Negotiating is one of those business skills that causes so much stress for some people, they avoid it at all costs. But it doesn’t have to be difficult! These are some basic tactics you can apply the next time you’re in a position to negotiate a price.
The tips are adapted from the great Copyblogger article, “Get Paid What You’re Worth: 37 Negotiation Tactics for Every Freelance Writer,” which I stumbled upon years ago, and have been using as a guide for my own negotiations ever since. These are some of the tips that have worked best for me over the years.
- Always think win-win. Negotiating is not a contest, it’s a conversation, and the goal is to find a solution that works for both parties.
- Have a price in mind. Knowing your own financial goals and comfort zones will allow the conversation to move more quickly.
- Use “we” instead of “I”. Since we’re looking for a win-win outcome, we’re in this together, and our language should reflect that.
- Flatter the other party. People like having their egos stroked, and simply saying something nice can go a long way.
- Be confident. Stand your ground. Know what you’re worth. Don’t agree to terms you’re uncomfortable with.

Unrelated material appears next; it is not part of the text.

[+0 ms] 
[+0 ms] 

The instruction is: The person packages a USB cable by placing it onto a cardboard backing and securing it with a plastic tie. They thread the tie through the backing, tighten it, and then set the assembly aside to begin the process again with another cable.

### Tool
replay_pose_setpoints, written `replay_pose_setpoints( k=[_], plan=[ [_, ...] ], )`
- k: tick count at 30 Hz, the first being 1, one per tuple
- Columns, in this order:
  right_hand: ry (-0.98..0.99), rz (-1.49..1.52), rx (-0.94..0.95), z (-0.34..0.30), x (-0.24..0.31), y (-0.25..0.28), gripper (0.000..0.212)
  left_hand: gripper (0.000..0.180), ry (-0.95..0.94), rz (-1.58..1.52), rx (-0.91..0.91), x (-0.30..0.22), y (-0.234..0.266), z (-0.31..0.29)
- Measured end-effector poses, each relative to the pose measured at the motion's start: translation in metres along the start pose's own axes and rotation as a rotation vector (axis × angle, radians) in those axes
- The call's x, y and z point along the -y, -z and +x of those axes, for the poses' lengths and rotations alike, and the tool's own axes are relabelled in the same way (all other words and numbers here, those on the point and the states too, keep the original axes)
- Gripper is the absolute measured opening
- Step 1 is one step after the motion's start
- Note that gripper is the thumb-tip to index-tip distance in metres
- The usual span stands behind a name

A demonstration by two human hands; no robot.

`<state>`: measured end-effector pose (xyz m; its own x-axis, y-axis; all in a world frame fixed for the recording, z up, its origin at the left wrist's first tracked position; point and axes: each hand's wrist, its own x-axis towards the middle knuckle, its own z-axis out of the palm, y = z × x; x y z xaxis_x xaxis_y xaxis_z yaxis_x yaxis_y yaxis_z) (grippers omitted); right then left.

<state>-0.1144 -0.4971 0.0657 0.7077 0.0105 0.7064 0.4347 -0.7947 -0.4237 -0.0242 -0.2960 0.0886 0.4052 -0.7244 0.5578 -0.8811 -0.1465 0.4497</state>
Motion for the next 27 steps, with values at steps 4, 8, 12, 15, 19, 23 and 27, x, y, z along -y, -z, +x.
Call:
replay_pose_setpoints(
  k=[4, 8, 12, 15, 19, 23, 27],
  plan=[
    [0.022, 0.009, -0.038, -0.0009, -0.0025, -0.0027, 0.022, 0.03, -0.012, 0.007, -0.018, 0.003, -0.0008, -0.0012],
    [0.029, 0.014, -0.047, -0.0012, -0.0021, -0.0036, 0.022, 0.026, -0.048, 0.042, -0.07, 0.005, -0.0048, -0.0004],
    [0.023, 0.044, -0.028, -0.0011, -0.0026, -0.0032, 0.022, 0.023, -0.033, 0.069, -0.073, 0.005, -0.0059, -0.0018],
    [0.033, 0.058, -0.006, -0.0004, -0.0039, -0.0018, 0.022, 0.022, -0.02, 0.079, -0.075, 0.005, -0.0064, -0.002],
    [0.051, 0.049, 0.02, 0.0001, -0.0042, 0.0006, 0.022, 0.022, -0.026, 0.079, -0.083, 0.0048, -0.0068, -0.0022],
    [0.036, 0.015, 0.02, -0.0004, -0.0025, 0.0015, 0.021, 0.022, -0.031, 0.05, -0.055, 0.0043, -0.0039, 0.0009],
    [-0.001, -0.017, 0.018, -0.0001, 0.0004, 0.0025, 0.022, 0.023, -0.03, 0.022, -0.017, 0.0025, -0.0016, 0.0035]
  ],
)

- Stop caring about the outcome. When the outcome doesn’t matter, you’re more relaxed and confident. Remember: there will be other opportunities.

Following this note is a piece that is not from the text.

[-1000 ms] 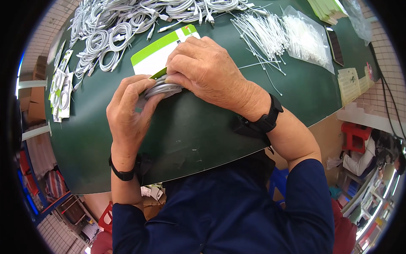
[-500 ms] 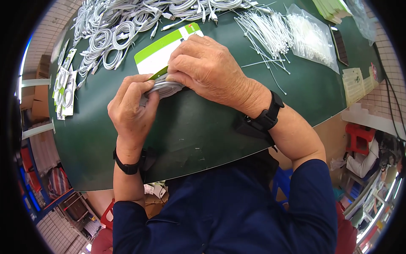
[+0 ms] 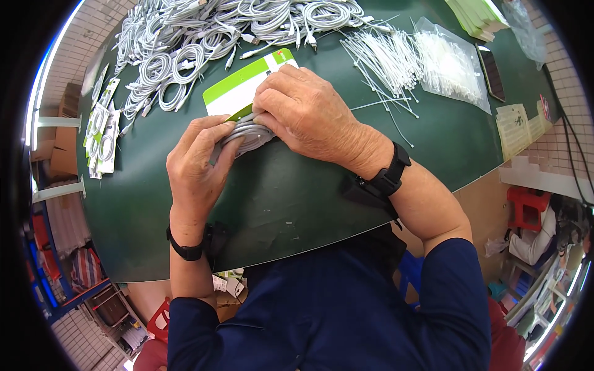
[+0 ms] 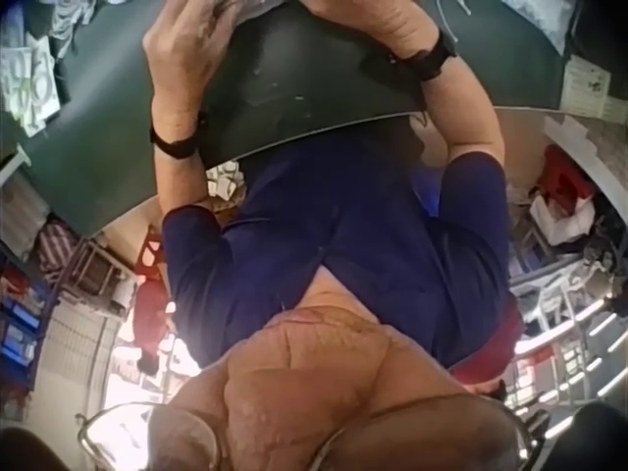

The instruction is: The person packages a USB cable by placing it onto a cardboard backing and securing it with a plastic tie. They thread the tie through the backing, tighten it, and then set the assembly aside to begin the process again with another cable.

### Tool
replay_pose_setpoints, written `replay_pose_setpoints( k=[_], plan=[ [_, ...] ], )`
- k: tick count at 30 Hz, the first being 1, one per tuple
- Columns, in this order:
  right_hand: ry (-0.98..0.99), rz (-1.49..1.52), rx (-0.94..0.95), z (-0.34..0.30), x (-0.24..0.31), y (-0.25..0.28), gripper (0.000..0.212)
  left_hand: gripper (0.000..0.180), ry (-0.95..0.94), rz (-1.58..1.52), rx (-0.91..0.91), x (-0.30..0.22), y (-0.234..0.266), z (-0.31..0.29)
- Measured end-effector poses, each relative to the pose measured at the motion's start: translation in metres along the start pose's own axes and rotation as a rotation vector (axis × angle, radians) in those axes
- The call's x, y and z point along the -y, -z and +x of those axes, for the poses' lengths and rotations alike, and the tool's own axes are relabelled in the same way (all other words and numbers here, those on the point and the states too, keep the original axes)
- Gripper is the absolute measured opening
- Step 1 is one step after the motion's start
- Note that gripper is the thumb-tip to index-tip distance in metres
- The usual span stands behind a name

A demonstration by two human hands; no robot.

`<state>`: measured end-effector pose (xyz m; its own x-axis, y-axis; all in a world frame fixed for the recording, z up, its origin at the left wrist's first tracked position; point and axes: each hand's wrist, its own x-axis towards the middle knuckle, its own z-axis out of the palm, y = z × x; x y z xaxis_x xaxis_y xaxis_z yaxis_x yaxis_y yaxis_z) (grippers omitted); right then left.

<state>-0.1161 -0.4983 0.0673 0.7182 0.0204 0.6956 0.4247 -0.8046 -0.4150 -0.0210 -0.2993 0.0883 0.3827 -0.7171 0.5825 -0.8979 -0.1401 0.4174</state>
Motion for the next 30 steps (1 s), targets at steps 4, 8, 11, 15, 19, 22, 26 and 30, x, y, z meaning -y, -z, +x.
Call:
replay_pose_setpoints(
  k=[4, 8, 11, 15, 19, 22, 26, 30],
  plan=[
    [-0.021, -0.013, 0.006, 0.0, 0.001, 0.001, 0.022, 0.022, -0.018, 0.032, -0.004, 0.001, -0.002, 0.001],
    [-0.034, -0.027, 0.007, 0.0, 0.0, 0.0, 0.022, 0.021, -0.043, 0.088, -0.003, 0.004, -0.005, 0.004],
    [-0.038, -0.038, 0.006, 0.0, -0.001, -0.001, 0.021, 0.019, -0.051, 0.11, 0.004, 0.005, -0.007, 0.005],
    [-0.056, -0.026, 0.014, -0.001, -0.001, 0.001, 0.021, 0.019, -0.064, 0.113, -0.026, 0.003, -0.01, 0.004],
    [-0.059, 0.012, 0.038, 0.0, 0.0, 0.01, 0.021, 0.019, -0.079, 0.059, -0.03, 0.001, -0.009, 0.002],
    [-0.126, 0.045, -0.108, 0.005, -0.009, 0.029, 0.023, 0.02, -0.064, 0.062, 0.008, -0.003, -0.007, -0.002],
    [-0.541, -0.004, -0.048, 0.003, -0.032, 0.066, 0.026, 0.021, -0.093, 0.002, 0.006, -0.01, -0.003, -0.005],
    [-0.595, -0.294, 0.089, -0.019, -0.047, 0.08, 0.025, 0.023, -0.135, -0.056, 0.065, -0.017, -0.005, -0.012]
  ],
)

- Talk to the decision makers. Speaking to a middle man means you’ll have to rely on them to deliver your pitches.
- Avoid saying price first. Having the other party’s budget is valuable information. Ask for a budget. If they refuse, try another tactic.
- Keep your mouth shut. Silence makes people uncomfortable so they talk to fill the gap, and may reveal useful info, like their budget.
- Find space to think. A common sales tactic is to get people to agree on the spot. Avoid doing this. Tell the other party you need some time.
- If you’re not happy, say so. People aren’t mind readers! If the price isn’t right for you, let them know so they can make another offer.
- Walk away. If you’ve tried everything, and you’re still not happy, end the negotiation. It’s okay to say no, and it’s okay to shop around.
You don’t have to use all of these tactics during one negotiation -- simply apply the ideas when it makes sense. This is also by no means a finite list of tactics; whole books have been written on the topic. But these are a few easy tips to try. Above all, always keep a good attitude; you’re going to be working with these people after all!